Directions — Print out every entry, keeping each line identical to the original.
** Record extracts follows **
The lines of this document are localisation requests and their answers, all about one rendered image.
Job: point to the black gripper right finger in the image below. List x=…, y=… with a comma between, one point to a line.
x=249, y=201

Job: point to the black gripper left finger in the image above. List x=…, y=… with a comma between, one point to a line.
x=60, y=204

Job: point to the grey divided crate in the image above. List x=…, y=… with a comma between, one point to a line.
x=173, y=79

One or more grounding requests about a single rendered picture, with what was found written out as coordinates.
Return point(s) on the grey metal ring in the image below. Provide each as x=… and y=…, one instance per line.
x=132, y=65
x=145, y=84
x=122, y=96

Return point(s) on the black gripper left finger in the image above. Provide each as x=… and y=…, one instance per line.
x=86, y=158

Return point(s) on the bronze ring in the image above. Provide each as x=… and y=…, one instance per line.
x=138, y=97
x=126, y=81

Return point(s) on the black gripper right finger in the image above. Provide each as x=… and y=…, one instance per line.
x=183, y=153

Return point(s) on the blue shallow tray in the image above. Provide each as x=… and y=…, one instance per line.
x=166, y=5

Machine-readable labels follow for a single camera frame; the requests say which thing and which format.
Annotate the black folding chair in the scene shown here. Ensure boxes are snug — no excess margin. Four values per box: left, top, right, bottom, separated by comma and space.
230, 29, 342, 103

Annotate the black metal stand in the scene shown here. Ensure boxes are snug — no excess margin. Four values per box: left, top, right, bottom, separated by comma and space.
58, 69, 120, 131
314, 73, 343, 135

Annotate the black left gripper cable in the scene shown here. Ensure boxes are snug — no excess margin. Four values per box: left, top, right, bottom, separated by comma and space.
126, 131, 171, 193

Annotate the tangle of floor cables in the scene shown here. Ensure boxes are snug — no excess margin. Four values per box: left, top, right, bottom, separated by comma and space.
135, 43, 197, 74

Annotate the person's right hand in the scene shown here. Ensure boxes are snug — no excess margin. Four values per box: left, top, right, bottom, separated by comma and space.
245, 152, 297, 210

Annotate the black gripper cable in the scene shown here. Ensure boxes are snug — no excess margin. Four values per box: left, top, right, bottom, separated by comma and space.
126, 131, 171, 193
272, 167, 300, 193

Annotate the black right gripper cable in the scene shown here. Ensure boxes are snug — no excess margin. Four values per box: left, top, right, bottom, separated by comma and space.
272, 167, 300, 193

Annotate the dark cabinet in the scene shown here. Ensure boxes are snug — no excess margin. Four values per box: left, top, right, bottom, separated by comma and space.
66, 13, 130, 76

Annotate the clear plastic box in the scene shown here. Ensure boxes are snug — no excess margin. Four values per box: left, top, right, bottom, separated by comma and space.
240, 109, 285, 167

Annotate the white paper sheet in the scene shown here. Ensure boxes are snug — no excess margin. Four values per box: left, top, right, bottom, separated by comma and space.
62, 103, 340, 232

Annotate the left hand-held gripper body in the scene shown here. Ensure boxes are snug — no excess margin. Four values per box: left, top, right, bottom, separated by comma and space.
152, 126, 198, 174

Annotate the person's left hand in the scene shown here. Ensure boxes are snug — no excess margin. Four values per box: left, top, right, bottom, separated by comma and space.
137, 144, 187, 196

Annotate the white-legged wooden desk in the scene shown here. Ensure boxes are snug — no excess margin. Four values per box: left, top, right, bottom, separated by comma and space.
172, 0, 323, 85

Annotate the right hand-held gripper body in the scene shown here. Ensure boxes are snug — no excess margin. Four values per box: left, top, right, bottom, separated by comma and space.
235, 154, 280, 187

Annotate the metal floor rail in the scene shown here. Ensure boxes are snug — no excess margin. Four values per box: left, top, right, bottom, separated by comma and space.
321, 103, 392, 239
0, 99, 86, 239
** End of Record extracts **
Answer to the problem —
The lines of this document are localisation requests and their answers, all about one rendered image.
Job: point to the black gripper right finger in the image below. List x=…, y=… with a comma between, one point to a line.
x=249, y=201

Job: point to the black gripper left finger in the image above. List x=…, y=… with a comma between, one point to a line.
x=60, y=204

Job: point to the grey divided crate in the image above. List x=…, y=… with a comma between, one point to a line.
x=173, y=79

One or more grounding requests about a single rendered picture, with what was found written out as coordinates.
Return point(s) on the grey metal ring in the image below. Provide each as x=… and y=…, one instance per line.
x=132, y=65
x=145, y=84
x=122, y=96

Return point(s) on the black gripper left finger in the image above. Provide each as x=… and y=…, one instance per line.
x=86, y=158

Return point(s) on the bronze ring in the image above. Provide each as x=… and y=…, one instance per line.
x=138, y=97
x=126, y=81

Return point(s) on the black gripper right finger in the image above. Provide each as x=… and y=…, one instance per line.
x=183, y=153

Return point(s) on the blue shallow tray in the image above. Provide each as x=… and y=…, one instance per line.
x=166, y=5

Machine-readable labels follow for a single camera frame; the requests say which thing and which format.
Annotate the black folding chair in the scene shown here. Ensure boxes are snug — no excess margin. Four values per box: left, top, right, bottom, separated by comma and space.
230, 29, 342, 103

Annotate the black metal stand in the scene shown here. Ensure boxes are snug — no excess margin. Four values per box: left, top, right, bottom, separated by comma and space.
58, 69, 120, 131
314, 73, 343, 135

Annotate the black left gripper cable in the scene shown here. Ensure boxes are snug — no excess margin. Four values per box: left, top, right, bottom, separated by comma and space.
126, 131, 171, 193

Annotate the tangle of floor cables in the scene shown here. Ensure boxes are snug — no excess margin. Four values per box: left, top, right, bottom, separated by comma and space.
135, 43, 197, 74

Annotate the person's right hand in the scene shown here. Ensure boxes are snug — no excess margin. Four values per box: left, top, right, bottom, separated by comma and space.
245, 152, 297, 210

Annotate the black gripper cable in the scene shown here. Ensure boxes are snug — no excess margin. Four values per box: left, top, right, bottom, separated by comma and space.
126, 131, 171, 193
272, 167, 300, 193

Annotate the black right gripper cable in the scene shown here. Ensure boxes are snug — no excess margin. Four values per box: left, top, right, bottom, separated by comma and space.
272, 167, 300, 193

Annotate the dark cabinet in the scene shown here. Ensure boxes are snug — no excess margin. Four values per box: left, top, right, bottom, separated by comma and space.
66, 13, 130, 76

Annotate the clear plastic box in the scene shown here. Ensure boxes are snug — no excess margin. Four values per box: left, top, right, bottom, separated by comma and space.
240, 109, 285, 167

Annotate the white paper sheet in the scene shown here. Ensure boxes are snug — no excess margin. Four values per box: left, top, right, bottom, separated by comma and space.
62, 103, 340, 232

Annotate the left hand-held gripper body in the scene shown here. Ensure boxes are snug — no excess margin. Four values per box: left, top, right, bottom, separated by comma and space.
152, 126, 198, 174

Annotate the person's left hand in the scene shown here. Ensure boxes are snug — no excess margin. Four values per box: left, top, right, bottom, separated by comma and space.
137, 144, 187, 196

Annotate the white-legged wooden desk in the scene shown here. Ensure boxes are snug — no excess margin. Four values per box: left, top, right, bottom, separated by comma and space.
172, 0, 323, 85

Annotate the right hand-held gripper body in the scene shown here. Ensure boxes are snug — no excess margin. Four values per box: left, top, right, bottom, separated by comma and space.
235, 154, 280, 187

Annotate the metal floor rail in the scene shown here. Ensure boxes are snug — no excess margin. Four values per box: left, top, right, bottom, separated by comma and space.
321, 103, 392, 239
0, 99, 86, 239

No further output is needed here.